● EXERCISE BRIEF
Write the data out again exactly, with no pictures.

● RECORDS FOR PROCESSING

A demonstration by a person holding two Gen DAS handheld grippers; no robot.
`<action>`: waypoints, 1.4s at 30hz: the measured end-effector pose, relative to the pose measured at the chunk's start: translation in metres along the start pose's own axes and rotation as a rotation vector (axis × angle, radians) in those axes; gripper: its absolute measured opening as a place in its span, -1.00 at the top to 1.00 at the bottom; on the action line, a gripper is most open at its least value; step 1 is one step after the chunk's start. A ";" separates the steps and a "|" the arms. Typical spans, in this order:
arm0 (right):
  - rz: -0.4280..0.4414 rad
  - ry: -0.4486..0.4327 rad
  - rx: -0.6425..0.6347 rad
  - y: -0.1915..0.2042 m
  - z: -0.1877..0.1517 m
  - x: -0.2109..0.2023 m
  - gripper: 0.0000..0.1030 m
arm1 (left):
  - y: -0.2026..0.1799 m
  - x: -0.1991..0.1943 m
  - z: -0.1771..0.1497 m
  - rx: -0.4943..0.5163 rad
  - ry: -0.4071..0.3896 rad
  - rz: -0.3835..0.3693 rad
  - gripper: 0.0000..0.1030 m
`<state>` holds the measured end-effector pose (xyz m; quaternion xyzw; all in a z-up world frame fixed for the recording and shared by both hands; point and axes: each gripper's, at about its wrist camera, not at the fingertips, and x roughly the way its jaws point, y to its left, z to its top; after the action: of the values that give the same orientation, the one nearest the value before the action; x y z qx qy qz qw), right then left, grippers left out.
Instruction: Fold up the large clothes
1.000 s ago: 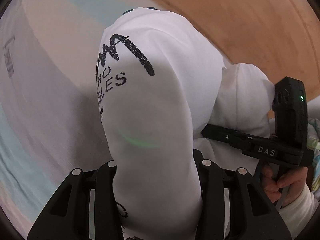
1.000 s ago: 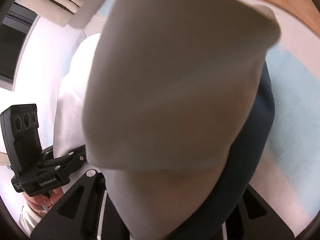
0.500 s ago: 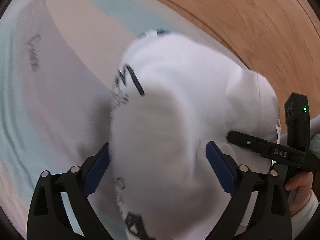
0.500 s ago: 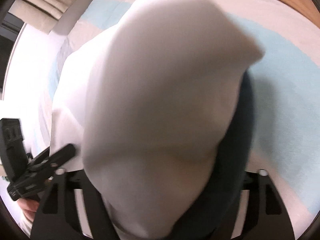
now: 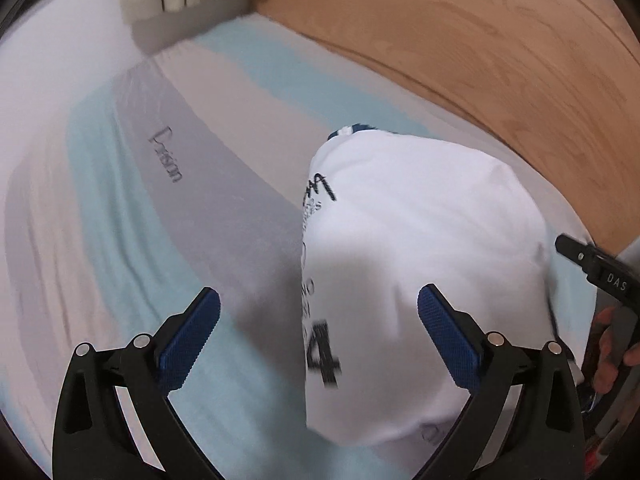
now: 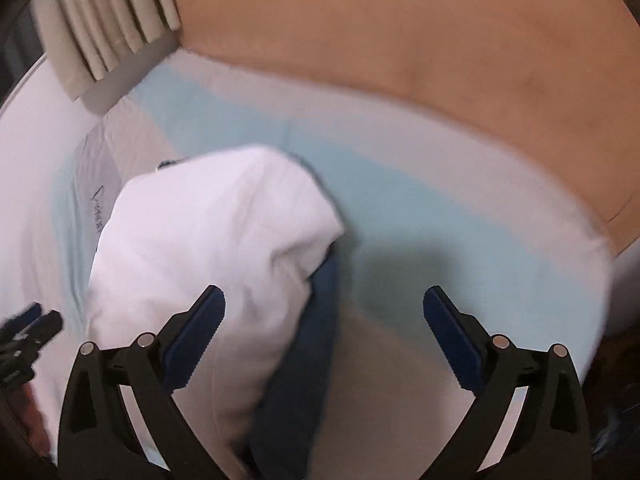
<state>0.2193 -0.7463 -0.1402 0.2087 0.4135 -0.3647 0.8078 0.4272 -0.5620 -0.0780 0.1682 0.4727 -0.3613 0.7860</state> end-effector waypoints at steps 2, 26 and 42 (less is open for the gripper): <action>-0.023 -0.059 -0.034 0.019 0.006 -0.022 -0.86 | -0.005 -0.022 -0.014 -0.015 -0.021 -0.025 -0.88; -0.102 -0.195 -0.019 0.031 -0.124 -0.315 -0.86 | -0.038 -0.249 -0.191 0.104 -0.198 -0.014 -0.89; -0.101 -0.200 -0.056 0.009 -0.162 -0.343 -0.86 | -0.070 -0.267 -0.226 0.072 -0.232 -0.006 -0.89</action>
<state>0.0077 -0.4943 0.0492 0.1277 0.3509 -0.4121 0.8311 0.1577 -0.3639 0.0463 0.1519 0.3659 -0.3974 0.8277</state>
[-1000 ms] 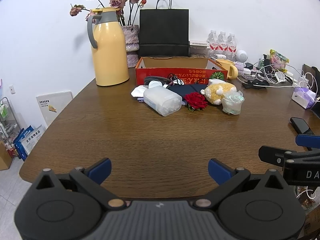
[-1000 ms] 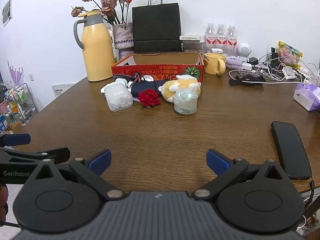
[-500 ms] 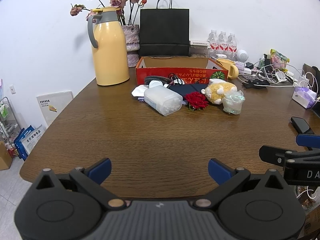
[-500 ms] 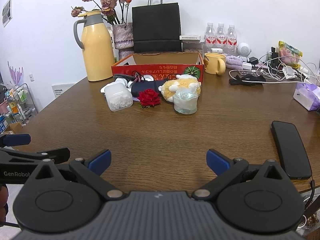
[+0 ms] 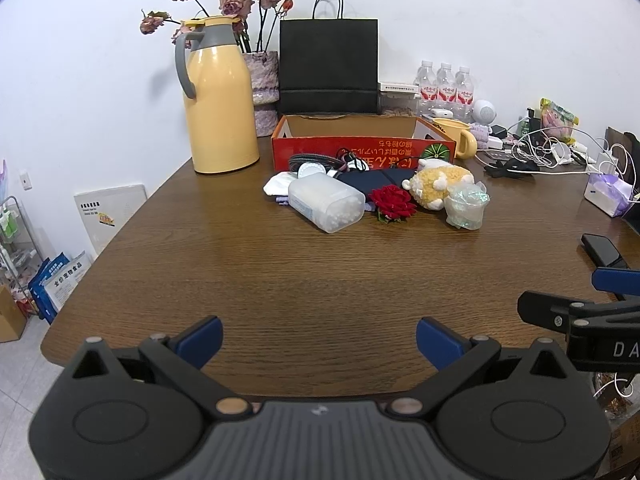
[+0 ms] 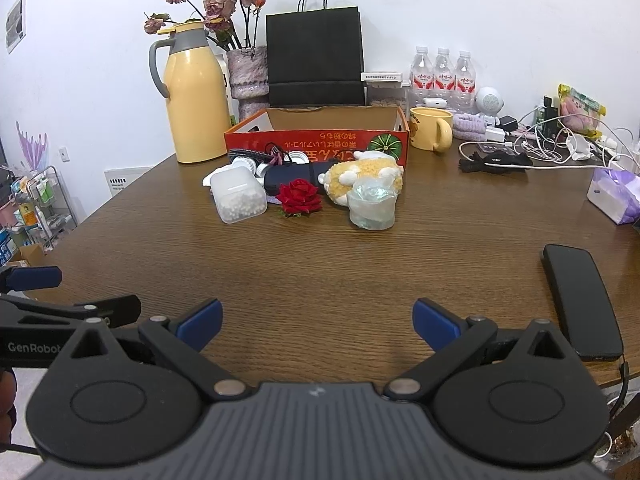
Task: Organize objects
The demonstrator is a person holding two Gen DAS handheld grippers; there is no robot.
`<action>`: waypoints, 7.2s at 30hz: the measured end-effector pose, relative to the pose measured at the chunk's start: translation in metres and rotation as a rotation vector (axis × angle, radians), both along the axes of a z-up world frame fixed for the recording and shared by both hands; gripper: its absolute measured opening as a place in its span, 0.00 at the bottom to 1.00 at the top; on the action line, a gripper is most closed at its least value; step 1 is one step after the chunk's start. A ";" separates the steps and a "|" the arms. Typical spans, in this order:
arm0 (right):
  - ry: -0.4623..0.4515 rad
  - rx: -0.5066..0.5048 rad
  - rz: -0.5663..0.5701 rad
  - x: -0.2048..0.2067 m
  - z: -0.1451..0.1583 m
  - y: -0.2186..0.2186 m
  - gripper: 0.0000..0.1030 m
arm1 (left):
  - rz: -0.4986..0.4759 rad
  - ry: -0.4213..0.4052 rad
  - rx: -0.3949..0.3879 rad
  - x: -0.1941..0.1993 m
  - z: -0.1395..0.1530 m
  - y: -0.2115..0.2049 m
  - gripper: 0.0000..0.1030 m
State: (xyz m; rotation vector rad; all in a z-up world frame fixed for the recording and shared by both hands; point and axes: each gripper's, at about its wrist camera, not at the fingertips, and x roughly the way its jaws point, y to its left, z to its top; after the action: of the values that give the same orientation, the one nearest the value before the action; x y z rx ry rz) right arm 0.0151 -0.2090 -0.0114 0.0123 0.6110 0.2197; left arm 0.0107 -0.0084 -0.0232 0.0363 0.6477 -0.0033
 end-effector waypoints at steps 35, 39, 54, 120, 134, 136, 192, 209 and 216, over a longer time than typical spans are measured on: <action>-0.103 -0.106 -0.021 0.132 -0.032 -0.016 1.00 | -0.002 -0.044 -0.097 0.163 -0.020 0.014 0.93; -0.108 -0.051 -0.012 0.167 -0.031 -0.018 1.00 | 0.047 -0.044 -0.127 0.217 -0.016 0.008 0.91; -0.051 0.038 0.006 0.168 -0.047 -0.026 0.39 | 0.021 -0.029 -0.145 0.199 -0.040 0.019 0.68; -0.017 -0.071 -0.042 0.486 0.040 0.006 1.00 | -0.091 -0.058 0.150 0.457 0.061 0.004 0.80; -0.150 0.143 -0.045 0.145 0.032 -0.054 1.00 | -0.213 -0.116 -0.140 0.121 0.042 0.019 0.96; -0.124 0.123 -0.070 0.100 0.019 -0.056 1.00 | -0.170 -0.088 -0.071 0.085 0.024 0.009 0.96; 0.063 0.209 -0.078 0.141 -0.044 -0.046 0.46 | -0.198 0.072 -0.097 0.120 -0.051 -0.007 0.41; 0.104 0.061 0.026 0.142 -0.047 -0.033 0.47 | -0.230 0.045 -0.078 0.094 -0.052 -0.004 0.35; -0.021 0.123 0.025 0.147 -0.020 -0.036 0.43 | -0.194 -0.101 -0.158 0.116 -0.008 0.018 0.34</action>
State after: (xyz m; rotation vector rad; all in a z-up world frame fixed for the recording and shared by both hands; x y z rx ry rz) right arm 0.1625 -0.2452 -0.0316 0.1207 0.5768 0.2806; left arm 0.1267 0.0099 -0.0311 -0.0531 0.5389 -0.2381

● WRITTEN ANSWER
A demonstration by a person holding two Gen DAS handheld grippers; no robot.
`<action>`: waypoints, 1.4s at 30hz: the measured end-effector pose, relative to the pose measured at the chunk's start: translation in metres along the start pose's own axes and rotation as a rotation vector (axis × angle, radians) in those axes; gripper: its absolute measured opening as a place in its span, -1.00 at the top to 1.00 at the bottom; on the action line, a gripper is most open at its least value; step 1 is one step after the chunk's start. A ";" separates the steps and a "|" the arms. Typical spans, in this order:
arm0 (right):
  - rz: -0.4280..0.4414 rad
  - ry: -0.4486..0.4327 rad
  - rx: -0.6425..0.6347 rad
  - y: -0.1915..0.2042 m
  - z: -0.1877..0.1517 m
  - x: -0.2109..0.2023 m
  - gripper: 0.0000..0.1030 m
arm1 (left):
  - y: -0.2026..0.1799 m
  - x: -0.1991..0.1943 m
  - z: -0.1771..0.1497 m
  - rx: -0.4943..0.5163 rad
  - ry: -0.4071..0.3896 rad
  - rz: -0.3835..0.3693 rad
  - gripper: 0.0000..0.1030 m
`<state>` holds the measured end-effector pose (xyz m; quaternion xyzw; all in a z-up world frame fixed for the recording and shared by both hands; point and axes: each gripper's, at about its wrist camera, not at the fingertips, and x roughly the way its jaws point, y to its left, z to its top; after the action: of the values that give the same orientation, the one nearest the value before the action; x y z qx qy qz qw), right then left, grippers left out.
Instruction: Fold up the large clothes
1.000 s ago: 
1.000 s ago: 
0.500 s ago: 
0.500 s ago: 
now: 
now: 
<state>0.2193 -0.7463 -0.1402 0.2087 0.4135 -0.3647 0.8078 0.4272 -0.5620 -0.0780 0.1682 0.4727 -0.3613 0.7860</state> end-effector waypoints at steps 2, 26 and 42 (less is open for the gripper): <action>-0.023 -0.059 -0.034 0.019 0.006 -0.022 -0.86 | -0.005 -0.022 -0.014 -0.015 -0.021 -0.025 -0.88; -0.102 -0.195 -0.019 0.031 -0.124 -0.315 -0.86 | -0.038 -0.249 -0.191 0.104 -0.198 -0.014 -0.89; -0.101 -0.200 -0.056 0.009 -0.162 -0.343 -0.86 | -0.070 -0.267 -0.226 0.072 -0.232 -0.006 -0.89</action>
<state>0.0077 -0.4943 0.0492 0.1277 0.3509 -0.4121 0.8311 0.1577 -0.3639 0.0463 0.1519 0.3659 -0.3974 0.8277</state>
[-1000 ms] 
[-1000 ms] 
[-500 ms] 
[-500 ms] 
[+0 ms] 
[+0 ms] 
Task: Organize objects
The demonstrator is a person holding two Gen DAS handheld grippers; there is no robot.
`<action>`: waypoints, 7.2s at 30hz: the measured end-effector pose, relative to the pose measured at the chunk's start: translation in metres and rotation as a rotation vector (axis × angle, radians), both along the axes of a z-up world frame fixed for the recording and shared by both hands; gripper: its absolute measured opening as a place in its span, 0.00 at the bottom to 1.00 at the top; on the action line, a gripper is most closed at its least value; step 1 is one step after the chunk's start. A ";" separates the steps and a "|" the arms. Typical spans, in this order:
arm0 (right):
  - ry: -0.4623..0.4515 rad
  - rx: -0.5066..0.5048 rad
  - rz: -0.5663..0.5701 rad
  - x: -0.2048..0.2067 m
  - z: -0.1451..0.1583 m
  - y: -0.2186..0.2186 m
  - gripper: 0.0000..0.1030 m
arm1 (left):
  - rz: -0.4986..0.4759 rad
  - ry: -0.4213..0.4052 rad
  - rx: -0.3949..0.3879 rad
  - x: -0.1941..0.1993 m
  - z: -0.1395..0.1530 m
  - y: -0.2115..0.2049 m
  - gripper: 0.0000..0.1030 m
State: (xyz m; rotation vector rad; all in a z-up world frame fixed for the recording and shared by both hands; point and axes: each gripper's, at about its wrist camera, not at the fingertips, and x roughly the way its jaws point, y to its left, z to its top; after the action: of the values that give the same orientation, the one nearest the value before the action; x y z rx ry rz) right arm 0.0151 -0.2090 -0.0114 0.0123 0.6110 0.2197; left arm 0.0107 -0.0084 -0.0232 0.0363 0.6477 -0.0033
 end-effector waypoints at steps 35, 39, 54, 120, 134, 136, 192, 209 and 216, over a longer time than typical spans are measured on: <action>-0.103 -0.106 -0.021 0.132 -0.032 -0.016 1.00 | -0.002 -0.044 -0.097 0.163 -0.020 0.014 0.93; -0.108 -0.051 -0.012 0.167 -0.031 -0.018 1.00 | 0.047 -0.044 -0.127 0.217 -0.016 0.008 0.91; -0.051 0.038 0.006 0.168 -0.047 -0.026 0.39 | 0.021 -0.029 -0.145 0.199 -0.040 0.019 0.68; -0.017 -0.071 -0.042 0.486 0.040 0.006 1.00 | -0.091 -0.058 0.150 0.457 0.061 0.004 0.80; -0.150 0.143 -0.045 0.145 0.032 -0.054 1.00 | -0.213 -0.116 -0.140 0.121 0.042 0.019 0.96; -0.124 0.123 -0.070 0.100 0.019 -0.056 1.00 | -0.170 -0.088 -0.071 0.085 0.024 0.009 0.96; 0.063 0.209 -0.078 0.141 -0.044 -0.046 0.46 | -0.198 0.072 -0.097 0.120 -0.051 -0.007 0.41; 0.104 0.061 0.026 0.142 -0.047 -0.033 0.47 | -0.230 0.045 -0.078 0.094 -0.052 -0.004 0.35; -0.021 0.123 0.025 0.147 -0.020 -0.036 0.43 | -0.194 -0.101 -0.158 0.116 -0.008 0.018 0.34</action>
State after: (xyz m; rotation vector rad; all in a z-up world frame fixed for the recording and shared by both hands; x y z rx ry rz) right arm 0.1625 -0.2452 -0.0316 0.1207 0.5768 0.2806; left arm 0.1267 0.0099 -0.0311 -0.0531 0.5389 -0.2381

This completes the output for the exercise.